*EXERCISE BRIEF*.
Repeat exactly, and only, the lines of the entries below from the one with "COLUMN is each" through the one with "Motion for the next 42", both ends included.

*AVAILABLE RECORDS*.
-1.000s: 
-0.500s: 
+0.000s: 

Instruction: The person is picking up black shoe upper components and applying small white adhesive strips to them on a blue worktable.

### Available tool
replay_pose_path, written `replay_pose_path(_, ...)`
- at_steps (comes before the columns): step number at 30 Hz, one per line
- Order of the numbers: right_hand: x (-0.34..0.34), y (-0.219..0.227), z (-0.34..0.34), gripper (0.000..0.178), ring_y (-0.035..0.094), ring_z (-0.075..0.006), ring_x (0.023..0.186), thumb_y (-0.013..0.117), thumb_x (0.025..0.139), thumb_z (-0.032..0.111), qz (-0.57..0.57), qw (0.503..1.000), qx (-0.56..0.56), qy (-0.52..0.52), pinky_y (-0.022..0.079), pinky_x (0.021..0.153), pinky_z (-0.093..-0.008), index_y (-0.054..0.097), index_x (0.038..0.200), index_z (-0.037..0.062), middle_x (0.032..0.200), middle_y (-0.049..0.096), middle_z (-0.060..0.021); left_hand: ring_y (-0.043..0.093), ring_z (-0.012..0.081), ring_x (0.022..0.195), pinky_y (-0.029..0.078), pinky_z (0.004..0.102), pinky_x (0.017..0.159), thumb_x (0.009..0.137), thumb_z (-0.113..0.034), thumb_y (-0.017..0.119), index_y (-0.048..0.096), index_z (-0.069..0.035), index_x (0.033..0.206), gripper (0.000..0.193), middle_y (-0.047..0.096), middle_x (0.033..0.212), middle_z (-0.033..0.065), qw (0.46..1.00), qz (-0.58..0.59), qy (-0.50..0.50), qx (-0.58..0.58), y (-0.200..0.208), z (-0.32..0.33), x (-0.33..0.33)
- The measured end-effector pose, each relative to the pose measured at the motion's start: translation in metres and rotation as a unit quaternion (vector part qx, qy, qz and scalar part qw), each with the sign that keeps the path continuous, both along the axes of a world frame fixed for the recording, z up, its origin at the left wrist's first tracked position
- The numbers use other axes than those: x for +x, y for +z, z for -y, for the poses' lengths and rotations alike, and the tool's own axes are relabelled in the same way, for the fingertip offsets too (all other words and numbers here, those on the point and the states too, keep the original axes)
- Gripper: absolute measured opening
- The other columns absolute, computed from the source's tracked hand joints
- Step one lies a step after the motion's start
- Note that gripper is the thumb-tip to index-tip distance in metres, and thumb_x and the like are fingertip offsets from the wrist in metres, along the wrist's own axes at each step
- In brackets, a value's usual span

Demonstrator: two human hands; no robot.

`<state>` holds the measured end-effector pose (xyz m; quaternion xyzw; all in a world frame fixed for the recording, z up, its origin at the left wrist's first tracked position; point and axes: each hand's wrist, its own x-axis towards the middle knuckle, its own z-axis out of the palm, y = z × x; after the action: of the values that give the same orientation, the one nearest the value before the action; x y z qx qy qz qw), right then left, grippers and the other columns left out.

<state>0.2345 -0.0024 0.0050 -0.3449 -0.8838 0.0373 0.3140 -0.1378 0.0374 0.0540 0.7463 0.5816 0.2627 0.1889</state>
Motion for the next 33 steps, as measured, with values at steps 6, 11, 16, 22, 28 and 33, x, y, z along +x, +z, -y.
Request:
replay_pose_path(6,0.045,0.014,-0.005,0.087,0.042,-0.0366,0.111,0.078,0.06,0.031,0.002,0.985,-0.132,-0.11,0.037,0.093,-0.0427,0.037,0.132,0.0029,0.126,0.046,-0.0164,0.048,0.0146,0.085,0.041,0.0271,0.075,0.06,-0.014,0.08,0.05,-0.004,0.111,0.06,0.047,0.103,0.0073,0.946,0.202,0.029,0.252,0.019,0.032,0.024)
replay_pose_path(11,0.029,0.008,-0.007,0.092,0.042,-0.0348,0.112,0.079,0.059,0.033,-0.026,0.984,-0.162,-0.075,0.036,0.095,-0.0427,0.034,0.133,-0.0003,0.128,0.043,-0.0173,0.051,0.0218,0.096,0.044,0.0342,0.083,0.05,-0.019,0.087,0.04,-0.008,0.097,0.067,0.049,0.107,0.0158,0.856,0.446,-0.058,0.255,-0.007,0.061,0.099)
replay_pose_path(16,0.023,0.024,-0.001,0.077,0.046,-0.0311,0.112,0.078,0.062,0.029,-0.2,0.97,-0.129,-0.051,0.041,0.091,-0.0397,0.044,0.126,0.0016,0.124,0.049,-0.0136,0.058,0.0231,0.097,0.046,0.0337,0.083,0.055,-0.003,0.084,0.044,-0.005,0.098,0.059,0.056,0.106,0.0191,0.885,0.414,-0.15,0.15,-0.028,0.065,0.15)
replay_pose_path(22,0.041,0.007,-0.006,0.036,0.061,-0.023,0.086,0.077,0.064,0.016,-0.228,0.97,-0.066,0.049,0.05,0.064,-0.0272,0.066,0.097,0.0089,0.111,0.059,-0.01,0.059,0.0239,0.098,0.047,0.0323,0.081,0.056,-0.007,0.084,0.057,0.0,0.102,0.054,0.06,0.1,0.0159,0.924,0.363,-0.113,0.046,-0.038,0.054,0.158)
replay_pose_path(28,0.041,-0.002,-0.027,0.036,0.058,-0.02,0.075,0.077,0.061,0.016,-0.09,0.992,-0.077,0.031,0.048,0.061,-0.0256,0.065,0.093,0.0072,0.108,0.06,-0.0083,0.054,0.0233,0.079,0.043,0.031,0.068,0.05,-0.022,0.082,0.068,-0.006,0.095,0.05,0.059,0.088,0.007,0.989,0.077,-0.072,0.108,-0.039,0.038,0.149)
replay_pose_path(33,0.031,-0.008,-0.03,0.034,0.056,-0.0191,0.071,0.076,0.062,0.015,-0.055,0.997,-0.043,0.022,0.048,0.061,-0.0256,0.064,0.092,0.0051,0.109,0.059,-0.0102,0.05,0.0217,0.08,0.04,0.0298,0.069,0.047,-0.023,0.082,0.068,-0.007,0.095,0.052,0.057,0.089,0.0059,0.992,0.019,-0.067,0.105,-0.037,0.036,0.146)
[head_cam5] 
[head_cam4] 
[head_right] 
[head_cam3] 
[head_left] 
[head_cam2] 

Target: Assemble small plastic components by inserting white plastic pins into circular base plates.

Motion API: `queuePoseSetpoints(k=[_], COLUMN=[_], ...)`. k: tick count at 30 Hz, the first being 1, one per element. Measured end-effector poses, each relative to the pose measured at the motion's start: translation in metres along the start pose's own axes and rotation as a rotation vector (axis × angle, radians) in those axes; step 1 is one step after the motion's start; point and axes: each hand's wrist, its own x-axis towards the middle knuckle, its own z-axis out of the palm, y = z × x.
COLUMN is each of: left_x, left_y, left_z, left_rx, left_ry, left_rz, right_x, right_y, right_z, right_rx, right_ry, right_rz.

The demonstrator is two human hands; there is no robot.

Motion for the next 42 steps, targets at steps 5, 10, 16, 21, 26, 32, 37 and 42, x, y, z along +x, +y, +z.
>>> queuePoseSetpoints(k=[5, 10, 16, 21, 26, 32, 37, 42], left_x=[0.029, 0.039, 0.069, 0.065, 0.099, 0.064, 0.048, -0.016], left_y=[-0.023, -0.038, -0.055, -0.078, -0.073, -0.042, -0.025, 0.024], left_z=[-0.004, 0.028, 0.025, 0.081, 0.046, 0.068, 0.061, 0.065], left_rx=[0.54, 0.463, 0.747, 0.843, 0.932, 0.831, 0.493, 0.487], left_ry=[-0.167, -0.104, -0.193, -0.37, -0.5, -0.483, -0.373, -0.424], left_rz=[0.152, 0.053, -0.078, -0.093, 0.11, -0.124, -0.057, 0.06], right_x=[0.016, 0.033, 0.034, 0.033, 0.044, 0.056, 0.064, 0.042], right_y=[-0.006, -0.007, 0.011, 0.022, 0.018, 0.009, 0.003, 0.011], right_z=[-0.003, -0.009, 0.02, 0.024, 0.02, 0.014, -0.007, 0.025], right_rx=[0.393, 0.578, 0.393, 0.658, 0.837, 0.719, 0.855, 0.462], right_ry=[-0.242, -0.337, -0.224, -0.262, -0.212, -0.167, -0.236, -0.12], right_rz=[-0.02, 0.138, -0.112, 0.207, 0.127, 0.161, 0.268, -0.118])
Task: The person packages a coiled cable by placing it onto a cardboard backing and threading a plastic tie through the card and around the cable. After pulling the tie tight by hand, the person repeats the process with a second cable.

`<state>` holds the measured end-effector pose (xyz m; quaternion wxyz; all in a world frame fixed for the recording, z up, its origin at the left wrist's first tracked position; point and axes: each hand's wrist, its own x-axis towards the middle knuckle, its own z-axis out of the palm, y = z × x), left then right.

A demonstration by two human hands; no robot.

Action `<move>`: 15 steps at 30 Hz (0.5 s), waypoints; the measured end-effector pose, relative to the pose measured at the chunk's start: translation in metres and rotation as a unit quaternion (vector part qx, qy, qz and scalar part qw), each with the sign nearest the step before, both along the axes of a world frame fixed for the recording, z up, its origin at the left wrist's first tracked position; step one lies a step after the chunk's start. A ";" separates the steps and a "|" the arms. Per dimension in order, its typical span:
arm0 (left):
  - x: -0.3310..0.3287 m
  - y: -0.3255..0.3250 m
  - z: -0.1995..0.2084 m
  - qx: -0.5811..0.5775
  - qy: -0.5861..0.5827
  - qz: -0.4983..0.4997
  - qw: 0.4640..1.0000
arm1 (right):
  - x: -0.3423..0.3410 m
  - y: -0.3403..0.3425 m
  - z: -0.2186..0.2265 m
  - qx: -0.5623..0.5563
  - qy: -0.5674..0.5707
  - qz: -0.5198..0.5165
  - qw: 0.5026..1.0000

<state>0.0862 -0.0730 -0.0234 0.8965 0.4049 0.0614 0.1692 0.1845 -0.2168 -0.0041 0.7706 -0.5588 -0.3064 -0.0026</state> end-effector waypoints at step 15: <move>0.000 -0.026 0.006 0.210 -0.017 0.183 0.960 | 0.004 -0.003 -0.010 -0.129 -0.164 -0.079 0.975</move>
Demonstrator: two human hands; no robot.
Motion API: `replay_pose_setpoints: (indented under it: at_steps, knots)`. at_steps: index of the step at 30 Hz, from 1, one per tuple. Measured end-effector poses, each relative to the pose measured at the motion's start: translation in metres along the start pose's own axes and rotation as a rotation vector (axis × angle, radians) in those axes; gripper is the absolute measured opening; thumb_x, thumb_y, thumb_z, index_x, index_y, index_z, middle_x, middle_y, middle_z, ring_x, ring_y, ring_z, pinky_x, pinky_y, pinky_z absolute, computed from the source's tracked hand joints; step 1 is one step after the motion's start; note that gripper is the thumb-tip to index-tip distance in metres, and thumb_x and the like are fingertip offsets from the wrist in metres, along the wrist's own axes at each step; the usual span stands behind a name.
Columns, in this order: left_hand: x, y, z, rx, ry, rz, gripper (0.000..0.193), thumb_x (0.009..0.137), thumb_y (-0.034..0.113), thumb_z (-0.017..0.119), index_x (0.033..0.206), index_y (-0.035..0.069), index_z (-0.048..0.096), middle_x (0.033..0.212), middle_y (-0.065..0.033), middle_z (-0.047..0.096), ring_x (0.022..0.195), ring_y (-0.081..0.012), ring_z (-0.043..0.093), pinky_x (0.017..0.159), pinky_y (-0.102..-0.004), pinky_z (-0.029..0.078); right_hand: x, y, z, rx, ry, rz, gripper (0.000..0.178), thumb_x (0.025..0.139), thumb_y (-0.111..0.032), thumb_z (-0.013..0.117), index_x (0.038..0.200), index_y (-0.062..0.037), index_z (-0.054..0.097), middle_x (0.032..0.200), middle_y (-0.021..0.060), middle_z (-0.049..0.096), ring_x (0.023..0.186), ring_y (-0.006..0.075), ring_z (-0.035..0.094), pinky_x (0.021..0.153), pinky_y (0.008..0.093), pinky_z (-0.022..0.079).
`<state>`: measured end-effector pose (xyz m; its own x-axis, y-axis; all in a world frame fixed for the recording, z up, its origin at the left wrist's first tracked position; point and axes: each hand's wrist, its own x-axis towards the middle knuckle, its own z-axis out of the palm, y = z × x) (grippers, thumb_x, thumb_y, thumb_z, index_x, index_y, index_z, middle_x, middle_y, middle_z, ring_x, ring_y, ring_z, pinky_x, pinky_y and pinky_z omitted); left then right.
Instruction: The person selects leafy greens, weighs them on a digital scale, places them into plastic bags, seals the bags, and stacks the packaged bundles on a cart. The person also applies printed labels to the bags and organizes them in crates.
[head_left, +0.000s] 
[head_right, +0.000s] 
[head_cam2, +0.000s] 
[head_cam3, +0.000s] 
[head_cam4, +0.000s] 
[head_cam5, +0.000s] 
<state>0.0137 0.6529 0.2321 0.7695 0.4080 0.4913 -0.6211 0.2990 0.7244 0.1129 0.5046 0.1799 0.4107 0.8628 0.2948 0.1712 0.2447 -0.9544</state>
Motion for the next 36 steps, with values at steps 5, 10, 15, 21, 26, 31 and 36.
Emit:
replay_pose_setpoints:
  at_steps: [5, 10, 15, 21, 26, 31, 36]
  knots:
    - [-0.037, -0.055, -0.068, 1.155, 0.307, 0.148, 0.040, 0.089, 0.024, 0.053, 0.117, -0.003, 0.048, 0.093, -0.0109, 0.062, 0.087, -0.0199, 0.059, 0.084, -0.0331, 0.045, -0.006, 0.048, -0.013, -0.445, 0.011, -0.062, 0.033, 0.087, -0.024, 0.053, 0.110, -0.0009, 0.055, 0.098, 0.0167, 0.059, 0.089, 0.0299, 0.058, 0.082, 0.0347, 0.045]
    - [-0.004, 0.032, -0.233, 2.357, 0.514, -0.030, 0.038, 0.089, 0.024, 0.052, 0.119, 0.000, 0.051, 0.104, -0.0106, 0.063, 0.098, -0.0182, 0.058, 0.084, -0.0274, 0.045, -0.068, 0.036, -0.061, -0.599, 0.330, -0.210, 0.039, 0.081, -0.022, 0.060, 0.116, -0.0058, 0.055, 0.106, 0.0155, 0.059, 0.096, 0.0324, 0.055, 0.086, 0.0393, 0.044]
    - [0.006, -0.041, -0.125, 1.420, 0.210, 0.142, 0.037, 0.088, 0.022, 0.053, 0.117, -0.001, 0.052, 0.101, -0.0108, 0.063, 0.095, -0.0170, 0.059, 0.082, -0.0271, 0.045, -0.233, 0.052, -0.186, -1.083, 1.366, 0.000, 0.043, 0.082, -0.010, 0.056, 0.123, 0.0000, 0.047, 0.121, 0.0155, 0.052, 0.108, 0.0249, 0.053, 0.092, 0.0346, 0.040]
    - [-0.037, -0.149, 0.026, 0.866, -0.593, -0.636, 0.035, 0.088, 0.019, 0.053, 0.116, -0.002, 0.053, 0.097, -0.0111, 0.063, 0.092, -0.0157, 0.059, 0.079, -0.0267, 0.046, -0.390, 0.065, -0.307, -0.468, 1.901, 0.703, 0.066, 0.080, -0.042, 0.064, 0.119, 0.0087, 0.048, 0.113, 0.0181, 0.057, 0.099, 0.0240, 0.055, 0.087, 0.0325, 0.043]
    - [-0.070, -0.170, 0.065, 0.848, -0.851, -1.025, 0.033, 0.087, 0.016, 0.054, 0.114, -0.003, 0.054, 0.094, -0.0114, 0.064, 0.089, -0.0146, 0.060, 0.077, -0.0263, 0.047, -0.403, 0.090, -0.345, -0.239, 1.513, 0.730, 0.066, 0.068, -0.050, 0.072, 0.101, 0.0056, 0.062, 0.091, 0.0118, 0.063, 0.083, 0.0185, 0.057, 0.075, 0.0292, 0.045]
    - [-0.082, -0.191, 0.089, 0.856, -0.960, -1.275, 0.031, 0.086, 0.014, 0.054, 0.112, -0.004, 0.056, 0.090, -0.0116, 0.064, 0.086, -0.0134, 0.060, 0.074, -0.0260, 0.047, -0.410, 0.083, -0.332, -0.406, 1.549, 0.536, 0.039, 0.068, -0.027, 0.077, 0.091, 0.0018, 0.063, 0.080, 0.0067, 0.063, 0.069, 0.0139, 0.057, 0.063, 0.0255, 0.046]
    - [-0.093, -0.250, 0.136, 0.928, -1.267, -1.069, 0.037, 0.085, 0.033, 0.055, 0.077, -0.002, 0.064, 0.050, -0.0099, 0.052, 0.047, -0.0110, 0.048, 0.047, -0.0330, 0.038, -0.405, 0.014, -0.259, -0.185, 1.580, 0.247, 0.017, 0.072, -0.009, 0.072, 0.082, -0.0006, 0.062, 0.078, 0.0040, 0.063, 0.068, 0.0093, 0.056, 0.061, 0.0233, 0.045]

*RESULT OF THIS EXERCISE*.
COLUMN is each of: left_x, left_y, left_z, left_rx, left_ry, left_rz, right_x, right_y, right_z, right_rx, right_ry, right_rz.

The demonstrator is two human hands; there is no robot.

Motion for the next 42 steps, targets at steps 5, 10, 16, 21, 26, 32, 37 and 42, x, y, z along +x, +y, +z.

The output is done.